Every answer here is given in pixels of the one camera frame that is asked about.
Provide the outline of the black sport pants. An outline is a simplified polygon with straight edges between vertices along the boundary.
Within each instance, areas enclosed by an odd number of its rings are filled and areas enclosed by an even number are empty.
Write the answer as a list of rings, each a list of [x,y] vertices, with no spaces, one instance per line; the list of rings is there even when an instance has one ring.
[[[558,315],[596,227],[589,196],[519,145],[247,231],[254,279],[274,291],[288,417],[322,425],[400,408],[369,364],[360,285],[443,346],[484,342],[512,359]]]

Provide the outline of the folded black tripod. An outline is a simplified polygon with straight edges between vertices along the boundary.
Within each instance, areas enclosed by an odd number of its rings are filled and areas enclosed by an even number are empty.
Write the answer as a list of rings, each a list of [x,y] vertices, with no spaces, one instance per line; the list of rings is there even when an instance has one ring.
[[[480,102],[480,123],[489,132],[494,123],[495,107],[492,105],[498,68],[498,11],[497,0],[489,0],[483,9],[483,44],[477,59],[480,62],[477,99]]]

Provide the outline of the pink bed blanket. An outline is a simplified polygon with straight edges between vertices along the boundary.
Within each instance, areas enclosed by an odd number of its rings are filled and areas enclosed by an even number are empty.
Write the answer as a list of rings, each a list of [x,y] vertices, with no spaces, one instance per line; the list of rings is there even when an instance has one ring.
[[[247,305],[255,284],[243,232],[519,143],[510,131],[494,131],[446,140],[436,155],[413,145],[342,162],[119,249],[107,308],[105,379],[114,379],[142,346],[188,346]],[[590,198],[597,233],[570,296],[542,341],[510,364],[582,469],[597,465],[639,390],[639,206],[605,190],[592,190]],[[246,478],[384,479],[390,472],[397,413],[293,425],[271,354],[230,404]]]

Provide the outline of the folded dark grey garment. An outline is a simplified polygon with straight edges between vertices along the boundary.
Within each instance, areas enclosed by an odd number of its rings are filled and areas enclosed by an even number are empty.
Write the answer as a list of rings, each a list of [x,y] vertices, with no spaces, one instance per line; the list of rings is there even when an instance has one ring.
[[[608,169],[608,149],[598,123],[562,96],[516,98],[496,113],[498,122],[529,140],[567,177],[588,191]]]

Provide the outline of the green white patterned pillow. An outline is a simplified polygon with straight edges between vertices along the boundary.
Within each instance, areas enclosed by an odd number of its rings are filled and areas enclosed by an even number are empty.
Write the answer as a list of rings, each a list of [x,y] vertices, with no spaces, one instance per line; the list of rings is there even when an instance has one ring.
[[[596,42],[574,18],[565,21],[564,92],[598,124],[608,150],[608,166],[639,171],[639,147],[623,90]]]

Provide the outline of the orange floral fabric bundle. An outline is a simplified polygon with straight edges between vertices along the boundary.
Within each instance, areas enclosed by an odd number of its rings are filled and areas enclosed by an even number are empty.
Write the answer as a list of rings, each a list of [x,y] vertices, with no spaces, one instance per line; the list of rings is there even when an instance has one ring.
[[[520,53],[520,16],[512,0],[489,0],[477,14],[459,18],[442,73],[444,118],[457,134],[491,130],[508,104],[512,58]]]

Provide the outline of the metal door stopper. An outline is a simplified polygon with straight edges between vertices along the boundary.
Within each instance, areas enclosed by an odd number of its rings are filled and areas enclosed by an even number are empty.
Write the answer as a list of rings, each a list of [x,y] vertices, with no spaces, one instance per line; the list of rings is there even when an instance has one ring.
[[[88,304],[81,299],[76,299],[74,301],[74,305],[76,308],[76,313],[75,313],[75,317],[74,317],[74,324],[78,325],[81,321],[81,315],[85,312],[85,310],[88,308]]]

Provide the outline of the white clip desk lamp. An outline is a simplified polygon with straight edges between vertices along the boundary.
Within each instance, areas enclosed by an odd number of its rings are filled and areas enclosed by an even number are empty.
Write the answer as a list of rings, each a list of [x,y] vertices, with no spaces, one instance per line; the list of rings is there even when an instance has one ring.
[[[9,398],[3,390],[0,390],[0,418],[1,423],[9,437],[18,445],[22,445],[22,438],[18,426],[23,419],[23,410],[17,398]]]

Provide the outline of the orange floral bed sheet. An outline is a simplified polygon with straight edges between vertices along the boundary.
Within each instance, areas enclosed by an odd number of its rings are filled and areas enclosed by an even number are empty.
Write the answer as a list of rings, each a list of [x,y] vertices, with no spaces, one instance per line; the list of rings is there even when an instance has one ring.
========================================
TASK DESCRIPTION: Output the material in full, exactly as it appears.

SOLUTION FOR THIS PROBLEM:
Every answer here is given in pixels of the one camera frame that is asked about.
Provide the outline of the black sport pants. An outline is a simplified polygon with straight edges between vertices along the boundary.
Within each instance, areas enclosed by an odd number of its rings are filled and areas enclosed by an even number are empty.
Write the answer as a list of rings, each a list of [x,y] vertices, with no spaces, one instance per line; the list of rings is there even when an instance has one ring.
[[[558,315],[596,227],[589,196],[519,145],[247,231],[254,279],[274,291],[288,417],[322,425],[400,408],[369,364],[360,285],[443,346],[484,342],[512,359]]]

Provide the outline of the folded black tripod. An outline is a simplified polygon with straight edges between vertices along the boundary.
Within each instance, areas enclosed by an odd number of its rings are filled and areas enclosed by an even number are empty.
Write the answer as a list of rings, each a list of [x,y] vertices, with no spaces, one instance per line; the list of rings is there even when an instance has one ring.
[[[480,102],[480,123],[489,132],[494,123],[495,107],[492,105],[498,68],[498,11],[497,0],[489,0],[483,9],[483,44],[477,59],[480,62],[477,99]]]

Provide the outline of the pink bed blanket. An outline is a simplified polygon with straight edges between vertices along the boundary.
Within each instance, areas enclosed by an odd number of its rings are filled and areas enclosed by an even number are empty.
Write the answer as a list of rings, each a list of [x,y] vertices, with no spaces, one instance per line; the list of rings is there even when an instance has one ring.
[[[247,305],[255,284],[243,232],[519,143],[510,131],[494,131],[446,140],[436,155],[413,145],[342,162],[119,249],[107,308],[105,379],[114,379],[142,346],[188,346]],[[590,198],[597,233],[570,296],[542,341],[510,364],[582,469],[597,465],[639,390],[639,206],[605,190],[592,190]],[[246,478],[384,479],[390,472],[397,413],[293,425],[271,354],[230,404]]]

Provide the outline of the folded dark grey garment. An outline is a simplified polygon with straight edges between vertices along the boundary.
Within each instance, areas enclosed by an odd number of its rings are filled and areas enclosed by an even number are empty.
Write the answer as a list of rings, each a list of [x,y] vertices, with no spaces, one instance per line; the list of rings is there even when an instance has one ring.
[[[608,169],[608,149],[598,123],[562,96],[516,98],[496,113],[498,122],[529,140],[567,177],[588,191]]]

Provide the outline of the green white patterned pillow. An outline is a simplified polygon with straight edges between vertices along the boundary.
Within each instance, areas enclosed by an odd number of its rings are filled and areas enclosed by an even number are empty.
Write the answer as a list of rings, each a list of [x,y] vertices, with no spaces, one instance per line; the list of rings is there even when an instance has one ring.
[[[596,42],[574,18],[565,21],[564,92],[598,124],[608,150],[608,166],[639,171],[639,147],[623,90]]]

Provide the outline of the orange floral fabric bundle. An outline is a simplified polygon with straight edges between vertices along the boundary.
Within each instance, areas enclosed by an odd number of its rings are filled and areas enclosed by an even number are empty.
Write the answer as a list of rings, each a list of [x,y] vertices, with no spaces, one instance per line; the list of rings is there even when an instance has one ring.
[[[520,53],[520,16],[512,0],[489,0],[477,14],[459,18],[442,73],[444,118],[457,134],[491,130],[508,104],[512,58]]]

Provide the outline of the metal door stopper. An outline is a simplified polygon with straight edges between vertices along the boundary.
Within each instance, areas enclosed by an odd number of its rings are filled and areas enclosed by an even number are empty.
Write the answer as a list of rings, each a list of [x,y] vertices, with no spaces, one instance per line; the list of rings is there even when an instance has one ring.
[[[88,304],[81,299],[76,299],[74,301],[74,305],[76,308],[76,313],[75,313],[75,317],[74,317],[74,324],[78,325],[81,321],[81,315],[85,312],[85,310],[88,308]]]

Provide the outline of the white clip desk lamp. An outline is a simplified polygon with straight edges between vertices along the boundary.
Within each instance, areas enclosed by an odd number of its rings are filled and areas enclosed by an even number are empty.
Write the answer as a list of rings, each a list of [x,y] vertices, with no spaces, one instance per line; the list of rings is there even when an instance has one ring.
[[[9,398],[3,390],[0,390],[0,418],[1,423],[9,437],[18,445],[22,445],[22,438],[18,426],[23,419],[23,410],[17,398]]]

Provide the outline of the orange floral bed sheet. An outline is a simplified polygon with straight edges between vertices along the boundary.
Within each instance, areas enclosed by an odd number of its rings are filled and areas enclosed by an even number are empty.
Write the answer as a list of rings, each a list of [x,y] vertices, with no spaces, one instance per line; the list of rings is there even when an instance has one ring.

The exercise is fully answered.